PROBLEM REQUIREMENTS: Which lines to output? The line containing "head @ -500" and every line after it in the data below, each copied exactly.

*-*-*

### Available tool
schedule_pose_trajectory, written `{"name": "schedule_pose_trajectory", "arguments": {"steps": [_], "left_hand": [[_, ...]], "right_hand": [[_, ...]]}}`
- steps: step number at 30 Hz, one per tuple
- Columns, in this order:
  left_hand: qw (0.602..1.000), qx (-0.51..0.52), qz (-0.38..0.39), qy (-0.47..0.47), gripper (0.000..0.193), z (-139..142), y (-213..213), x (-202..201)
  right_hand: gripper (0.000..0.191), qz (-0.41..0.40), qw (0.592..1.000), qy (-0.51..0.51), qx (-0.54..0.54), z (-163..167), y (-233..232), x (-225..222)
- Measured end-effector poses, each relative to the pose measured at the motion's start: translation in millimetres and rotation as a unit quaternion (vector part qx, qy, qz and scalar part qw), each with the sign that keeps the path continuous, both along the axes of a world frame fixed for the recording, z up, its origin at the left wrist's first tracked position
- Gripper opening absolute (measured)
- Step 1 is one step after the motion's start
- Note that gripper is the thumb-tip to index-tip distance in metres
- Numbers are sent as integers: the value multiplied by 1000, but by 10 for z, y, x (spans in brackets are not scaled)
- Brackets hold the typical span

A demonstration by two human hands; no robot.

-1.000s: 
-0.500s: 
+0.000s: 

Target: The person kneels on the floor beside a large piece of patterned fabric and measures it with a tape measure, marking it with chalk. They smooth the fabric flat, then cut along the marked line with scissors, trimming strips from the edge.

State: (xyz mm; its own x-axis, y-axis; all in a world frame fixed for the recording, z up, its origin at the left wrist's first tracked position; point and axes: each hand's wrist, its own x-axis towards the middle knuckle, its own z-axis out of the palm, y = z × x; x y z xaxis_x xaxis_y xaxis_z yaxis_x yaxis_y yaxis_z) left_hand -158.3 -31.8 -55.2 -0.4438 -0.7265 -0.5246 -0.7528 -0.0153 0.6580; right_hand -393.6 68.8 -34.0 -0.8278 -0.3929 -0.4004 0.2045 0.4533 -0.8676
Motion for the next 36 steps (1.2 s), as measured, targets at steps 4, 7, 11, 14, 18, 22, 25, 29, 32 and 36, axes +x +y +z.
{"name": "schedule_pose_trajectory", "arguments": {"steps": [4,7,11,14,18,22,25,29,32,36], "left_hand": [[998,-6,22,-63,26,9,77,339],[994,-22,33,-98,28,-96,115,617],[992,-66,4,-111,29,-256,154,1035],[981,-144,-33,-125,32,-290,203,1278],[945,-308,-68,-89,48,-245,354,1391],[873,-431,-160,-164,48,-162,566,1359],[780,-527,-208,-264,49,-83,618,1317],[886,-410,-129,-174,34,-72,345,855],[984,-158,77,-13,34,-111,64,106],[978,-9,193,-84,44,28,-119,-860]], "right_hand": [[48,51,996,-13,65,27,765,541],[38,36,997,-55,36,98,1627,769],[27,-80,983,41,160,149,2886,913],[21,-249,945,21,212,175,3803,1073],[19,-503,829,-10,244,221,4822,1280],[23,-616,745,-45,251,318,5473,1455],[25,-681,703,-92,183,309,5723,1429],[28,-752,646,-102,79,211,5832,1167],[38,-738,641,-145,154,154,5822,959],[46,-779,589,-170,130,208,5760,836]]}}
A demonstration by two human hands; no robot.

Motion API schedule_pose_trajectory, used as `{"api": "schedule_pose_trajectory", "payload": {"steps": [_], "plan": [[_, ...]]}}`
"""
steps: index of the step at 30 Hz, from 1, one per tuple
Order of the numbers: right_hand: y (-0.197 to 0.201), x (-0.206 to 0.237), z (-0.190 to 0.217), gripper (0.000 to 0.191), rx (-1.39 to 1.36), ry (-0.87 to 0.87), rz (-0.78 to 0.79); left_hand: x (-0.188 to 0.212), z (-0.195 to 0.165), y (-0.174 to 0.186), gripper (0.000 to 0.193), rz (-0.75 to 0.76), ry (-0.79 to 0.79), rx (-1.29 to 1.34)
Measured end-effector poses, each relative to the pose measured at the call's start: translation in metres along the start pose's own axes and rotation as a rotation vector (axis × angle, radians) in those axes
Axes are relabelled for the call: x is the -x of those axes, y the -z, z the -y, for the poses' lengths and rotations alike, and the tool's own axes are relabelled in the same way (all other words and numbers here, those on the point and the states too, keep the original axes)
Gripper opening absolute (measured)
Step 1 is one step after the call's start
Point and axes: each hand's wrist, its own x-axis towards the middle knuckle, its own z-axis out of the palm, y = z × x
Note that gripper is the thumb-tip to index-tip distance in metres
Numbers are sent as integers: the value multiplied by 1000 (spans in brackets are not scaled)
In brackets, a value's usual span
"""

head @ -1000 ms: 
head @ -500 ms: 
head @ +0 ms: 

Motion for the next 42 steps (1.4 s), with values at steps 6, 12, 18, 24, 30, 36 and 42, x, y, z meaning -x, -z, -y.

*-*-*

WRITTEN RESPONSE:
head @ -500 ms: 
head @ +0 ms: 

Motion for the next 42 steps (1.4 s), with values at steps 6, 12, 18, 24, 30, 36 and 42, x, y, z meaning -x, -z, -y.

No more work is left in this exercise.